In many ways, Chrome is the new IE, through no fault of Google or the authors of other browsers.

lowwave a day ago

Before shipping any web site/app, make sure it works in Apple Safari Mobile is usually the one that is dragging it is foot in Web Standards.

  • pjmlp a day ago

    On the contrary, they are the last one standing fighting Google takeover of the Web as ChromeOS development platform.

    Without Safari we are done, just close shop on the Web standards group.

    • judge2020 a day ago

      This is a lesson in capitalism. It’s so much more profitable to ignore small users bases when you can just tell them to “try switching to Chrome”.

      I think you’re wrong about Safari itself being the reason chrome isn’t a 90%+ market owner; rather, it’s apple’s requirement that no other browser engine can exist on iOS.

      • pjmlp a day ago

        It is exactly the same by another words

        The moment Chrome gets free reign on iOS variants, it is about time to polish those CVs as ChromeOS Application Developer instead of Web Developer.

      • azinman2 a day ago

        Other browser engines can exist. JIT has to be the system’s. Others can use Apple’s JavascriptCore to gain access to it and do whatever they want on top.

        • flkenosad 21 hours ago

          JIT only has to belong to the system because of capitalism.
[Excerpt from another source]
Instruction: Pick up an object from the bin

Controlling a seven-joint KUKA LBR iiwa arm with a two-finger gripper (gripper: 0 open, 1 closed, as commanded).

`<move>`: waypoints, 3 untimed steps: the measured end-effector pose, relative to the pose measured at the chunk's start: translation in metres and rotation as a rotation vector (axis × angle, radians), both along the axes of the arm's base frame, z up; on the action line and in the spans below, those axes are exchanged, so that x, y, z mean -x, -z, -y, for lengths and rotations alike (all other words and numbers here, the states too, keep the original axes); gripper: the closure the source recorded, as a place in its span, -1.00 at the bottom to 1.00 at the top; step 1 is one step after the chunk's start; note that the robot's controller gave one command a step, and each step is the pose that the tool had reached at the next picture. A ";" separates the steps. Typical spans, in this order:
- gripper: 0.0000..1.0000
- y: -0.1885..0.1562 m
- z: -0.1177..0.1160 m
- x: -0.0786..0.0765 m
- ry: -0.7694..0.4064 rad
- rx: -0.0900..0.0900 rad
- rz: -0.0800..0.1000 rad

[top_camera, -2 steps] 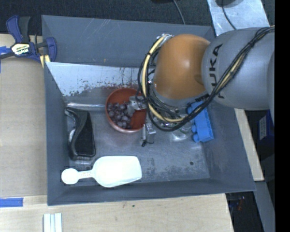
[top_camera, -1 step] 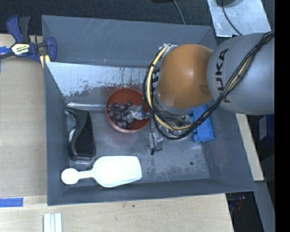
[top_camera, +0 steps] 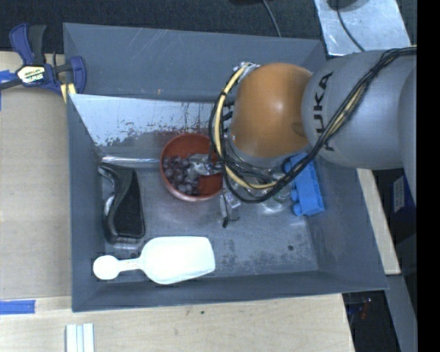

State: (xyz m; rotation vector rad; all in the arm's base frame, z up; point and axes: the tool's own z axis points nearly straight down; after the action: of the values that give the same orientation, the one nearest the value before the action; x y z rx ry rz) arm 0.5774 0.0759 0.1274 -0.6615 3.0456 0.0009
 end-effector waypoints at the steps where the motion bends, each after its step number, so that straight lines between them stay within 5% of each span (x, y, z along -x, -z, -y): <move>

If users could install whatever software they want, Apple couldn't exist.

      • nozzlegear a day ago

        > I think you’re wrong about Safari itself being the reason chrome isn’t a 90%+ market owner; rather, it’s apple’s requirement that no other browser engine can exist on iOS.

        It sounds like capitalism has so far saved us from a Chrome monopoly, then.

  • meindnoch a day ago

    Web Standards™ [1]

    __________________

    [1] some feature a Chrome engineer decided to implement, to boost their yearly performance review

  • gus_tpm a day ago

    Even in portugal/spain se have to worry about this. Safari mobile users are a minority here but they usually spend or have more money to spend

    • meindnoch a day ago

      Those stupid rich people don't know what's good for them and keep buying iPhones. I wonder why?

      • flkenosad 21 hours ago

        They have no friends who like them enough to help them troubleshoot their androids.

js4ever a day ago

No, Safari is the new IE, nothing works on it, it's full of bugs and Apple is actively preventing web standards to move on. Do you remember how much Apple prevented web apps to be a thing by blocking web push, and breaking most things if run in PWA mode?

Apple are by far the worst offender and I can't wait for Safari to die

  • srcreigh 21 hours ago

    It’s death by a million papercuts with safari.

    I made a reader app for learning languages. Wiktionary has audio for a word. Playing the file over web URL works fine, but when I add caching to play from cached audio blob, safari sometimes delays the audio by 0.5-15 seconds. Works fine on every other browser.

    It’s infuriating and it can’t be unintentional.